In actual fact, I’ve seen corporations rent for PDAs underneath the next titles:
- PDA.
- Product analyst
- Product information scientist
- Knowledge scientist, product analytics
- Analytics supervisor (product-focused)
- Development analyst
Some corporations will simply publish “information analyst” or “information scientist”, when in truth, it’s a PDA function. I counsel studying the job description of a knowledge function to grasp whether or not it’s a product-facing job.
Sometimes, the job description of a PDA function will point out key phrases similar to “collaboration with product managers,” “A/B testing,” “working with cross-functional groups,” and analyzing “product metrics.”
# Key Takeaways
Now we have coated a number of floor on this article.
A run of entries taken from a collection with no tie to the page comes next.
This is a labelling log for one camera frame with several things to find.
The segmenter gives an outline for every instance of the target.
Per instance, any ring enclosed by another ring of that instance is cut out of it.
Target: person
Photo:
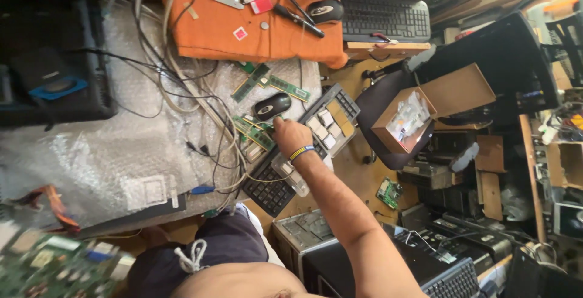
[[[278,117],[273,126],[273,137],[287,158],[312,145],[311,132],[304,125]],[[357,298],[426,297],[368,207],[325,166],[315,151],[308,149],[300,153],[292,164],[310,187],[324,218],[346,249]],[[158,242],[151,241],[158,246],[138,256],[128,274],[130,295],[140,298],[319,297],[308,294],[292,272],[267,262],[266,246],[250,221],[249,211],[241,205],[232,216],[223,211],[208,219],[190,245],[163,243],[160,242],[163,235],[157,237]]]

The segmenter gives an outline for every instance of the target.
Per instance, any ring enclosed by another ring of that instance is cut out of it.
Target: white drawstring
[[[193,246],[190,249],[190,258],[186,257],[180,248],[174,249],[174,253],[180,257],[179,263],[180,268],[184,270],[186,273],[196,273],[201,269],[207,268],[208,266],[200,267],[200,260],[202,256],[205,254],[206,250],[206,241],[203,239],[199,239],[193,242]]]

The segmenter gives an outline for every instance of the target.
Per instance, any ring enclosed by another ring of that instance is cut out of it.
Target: red sticker
[[[235,35],[237,40],[241,41],[243,38],[247,37],[248,33],[243,29],[243,27],[239,27],[233,32],[233,35]]]

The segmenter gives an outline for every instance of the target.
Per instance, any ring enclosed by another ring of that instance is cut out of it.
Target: bubble wrap
[[[160,24],[145,19],[142,27],[160,53]],[[114,10],[105,20],[104,28],[110,52],[147,62],[129,9]],[[206,73],[215,64],[213,60],[193,62],[188,58],[177,61],[186,76]],[[268,74],[309,91],[312,95],[310,101],[305,103],[309,108],[310,102],[321,96],[318,65],[302,61],[300,85],[299,64],[298,59],[268,62],[271,68]],[[207,145],[211,154],[217,154],[221,131],[202,107],[189,114],[178,113],[165,102],[162,104],[156,85],[133,67],[111,58],[110,69],[115,99],[120,105],[146,116],[156,115],[162,105],[160,115],[145,119],[120,108],[118,115],[106,121],[60,124],[49,132],[44,132],[43,126],[1,132],[0,197],[21,197],[30,190],[52,183],[62,195],[61,200],[72,217],[81,227],[89,227],[135,213],[158,200],[165,201],[174,194],[187,192],[199,185],[212,184],[215,163],[193,152],[185,144],[188,139],[197,147]],[[151,76],[157,75],[146,68],[142,70]],[[221,61],[206,82],[233,115],[250,114],[253,104],[278,91],[273,87],[262,89],[257,86],[238,104],[230,94],[247,76],[235,65]],[[189,95],[168,79],[164,79],[163,84],[168,91]],[[191,99],[171,98],[182,108],[196,105]],[[304,112],[302,103],[295,98],[292,100],[292,106],[284,117],[298,119]],[[217,101],[207,101],[224,116]],[[233,166],[233,150],[225,150],[228,145],[226,138],[223,139],[220,162]],[[218,167],[216,186],[232,184],[235,175],[235,170]],[[192,196],[186,211],[159,216],[133,228],[203,213],[220,206],[225,197],[215,192]],[[238,200],[246,198],[241,193]],[[40,203],[48,205],[45,197],[41,198]],[[32,226],[46,228],[56,225],[48,207],[34,213],[32,219]]]

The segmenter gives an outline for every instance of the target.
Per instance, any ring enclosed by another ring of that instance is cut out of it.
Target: wooden floor
[[[350,94],[353,99],[356,99],[356,97],[362,92],[362,89],[369,85],[369,81],[363,81],[360,78],[360,74],[364,70],[377,70],[387,64],[390,64],[390,61],[380,64],[374,60],[367,60],[353,67],[342,70],[330,70],[321,66],[321,74],[330,77],[329,80],[323,81],[322,85],[339,83],[346,93]],[[355,137],[334,159],[332,159],[335,173],[362,199],[365,204],[368,205],[371,212],[377,212],[375,215],[378,220],[385,223],[395,223],[397,220],[397,212],[393,211],[382,201],[377,199],[375,193],[385,176],[389,176],[392,180],[396,181],[397,174],[395,171],[386,168],[380,160],[377,160],[372,165],[363,164],[363,157],[369,154],[370,147],[362,136],[360,130],[357,130]],[[404,194],[399,201],[399,208],[406,209],[413,206],[417,201],[417,190],[415,190],[415,187],[404,186]],[[267,215],[251,200],[246,201],[245,205],[257,215],[264,228],[266,237],[271,241],[271,239],[273,239],[271,235],[271,223],[273,222],[273,218]],[[308,194],[307,197],[299,197],[296,195],[276,219],[284,219],[317,208],[318,205],[311,194]],[[202,220],[199,216],[194,216],[164,224],[162,227],[170,233],[173,240],[188,243],[193,241],[194,234],[196,233],[196,229],[201,221]],[[107,241],[112,244],[120,245],[121,249],[134,255],[139,254],[145,249],[139,236],[116,240],[109,239]]]
Particularly, we discovered:
- What a PDA function entails
- Why it is best to develop into a PDA
- How you can be taught the abilities wanted to develop into a PDA
- The place to search out PDA jobs
Bear in mind, AI is altering the way in which we work at a quicker charge than you may probably think about. On this period, you will need to make your self extra marketable with abilities that complement AI, not compete with it. That is precisely the place PDAs are available in.
Since these professionals add a lot direct worth to the corporate’s backside line, their jobs are usually safer, with larger salaries and faster promotions than common information analyst positions.
Natassha Selvaraj is a self-taught information scientist with a ardour for writing. Natassha writes on every thing information science-related, a real grasp of all information matters. You’ll be able to join together with her on LinkedIn or take a look at her YouTube channel.